■ **Exercise description**
What is the number of lines in the following data that contain "drawer"? Answer with the number alone.

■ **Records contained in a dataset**
'''
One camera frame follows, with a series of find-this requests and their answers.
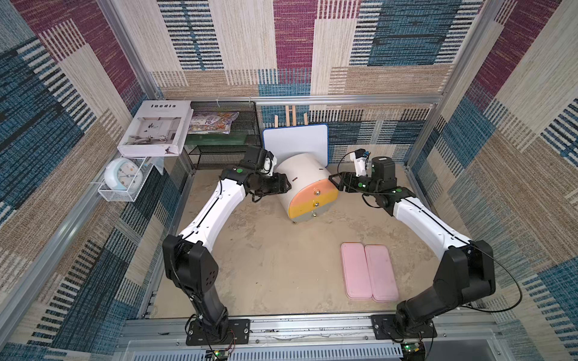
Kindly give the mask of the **yellow drawer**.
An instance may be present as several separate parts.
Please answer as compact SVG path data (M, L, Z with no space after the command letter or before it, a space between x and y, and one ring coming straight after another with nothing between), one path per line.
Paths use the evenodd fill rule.
M290 218L298 218L306 213L315 211L334 202L338 195L338 190L320 191L319 193L316 191L311 191L310 193L301 192L291 200L288 207L288 216Z

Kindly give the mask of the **orange drawer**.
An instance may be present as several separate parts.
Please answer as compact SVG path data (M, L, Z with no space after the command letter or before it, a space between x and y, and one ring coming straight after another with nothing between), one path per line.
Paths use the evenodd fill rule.
M334 202L337 200L338 195L338 189L326 178L318 180L299 191L291 200L290 207L305 206L306 208L314 208L316 203L322 206Z

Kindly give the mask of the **white round drawer cabinet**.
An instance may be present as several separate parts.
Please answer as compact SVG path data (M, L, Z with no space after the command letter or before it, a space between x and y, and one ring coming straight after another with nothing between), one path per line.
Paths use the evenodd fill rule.
M277 166L276 172L286 174L291 186L287 193L278 195L287 216L291 200L299 191L316 181L328 179L331 175L311 153L302 153L286 159Z

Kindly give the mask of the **grey green drawer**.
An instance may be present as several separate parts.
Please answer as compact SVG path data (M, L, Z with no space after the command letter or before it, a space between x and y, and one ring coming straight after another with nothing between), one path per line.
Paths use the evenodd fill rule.
M306 222L320 217L331 208L332 204L332 202L323 204L318 201L303 203L302 205L291 207L288 214L290 219L296 224Z

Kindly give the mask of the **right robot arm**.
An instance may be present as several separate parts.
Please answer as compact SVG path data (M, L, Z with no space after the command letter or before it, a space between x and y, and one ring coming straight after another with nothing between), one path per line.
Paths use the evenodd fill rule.
M395 318L380 329L391 338L435 335L433 319L468 302L495 293L492 247L457 232L431 212L406 187L397 184L395 164L387 156L370 157L358 149L346 154L354 171L338 171L330 182L339 190L375 199L375 207L408 226L438 257L433 284L397 305Z

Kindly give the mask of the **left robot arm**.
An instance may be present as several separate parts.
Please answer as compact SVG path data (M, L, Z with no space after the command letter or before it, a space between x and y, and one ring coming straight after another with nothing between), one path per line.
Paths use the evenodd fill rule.
M253 202L259 202L265 196L285 194L290 189L285 174L265 174L229 165L196 218L177 236L168 235L164 239L166 277L188 297L197 315L197 325L205 335L221 340L228 333L228 311L215 287L219 267L212 255L224 224L248 195Z

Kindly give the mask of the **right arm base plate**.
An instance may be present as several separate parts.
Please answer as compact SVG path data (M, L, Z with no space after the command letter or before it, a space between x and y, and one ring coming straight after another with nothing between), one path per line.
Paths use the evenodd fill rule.
M396 314L374 314L370 316L375 338L402 342L411 338L436 338L437 331L432 320L416 323L401 320Z

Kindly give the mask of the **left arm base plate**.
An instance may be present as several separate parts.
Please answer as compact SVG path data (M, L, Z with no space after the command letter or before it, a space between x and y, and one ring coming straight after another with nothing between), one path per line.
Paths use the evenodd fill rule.
M227 319L211 326L194 317L185 325L186 346L214 346L248 344L251 332L250 319Z
'''
■ **Solved problem**
4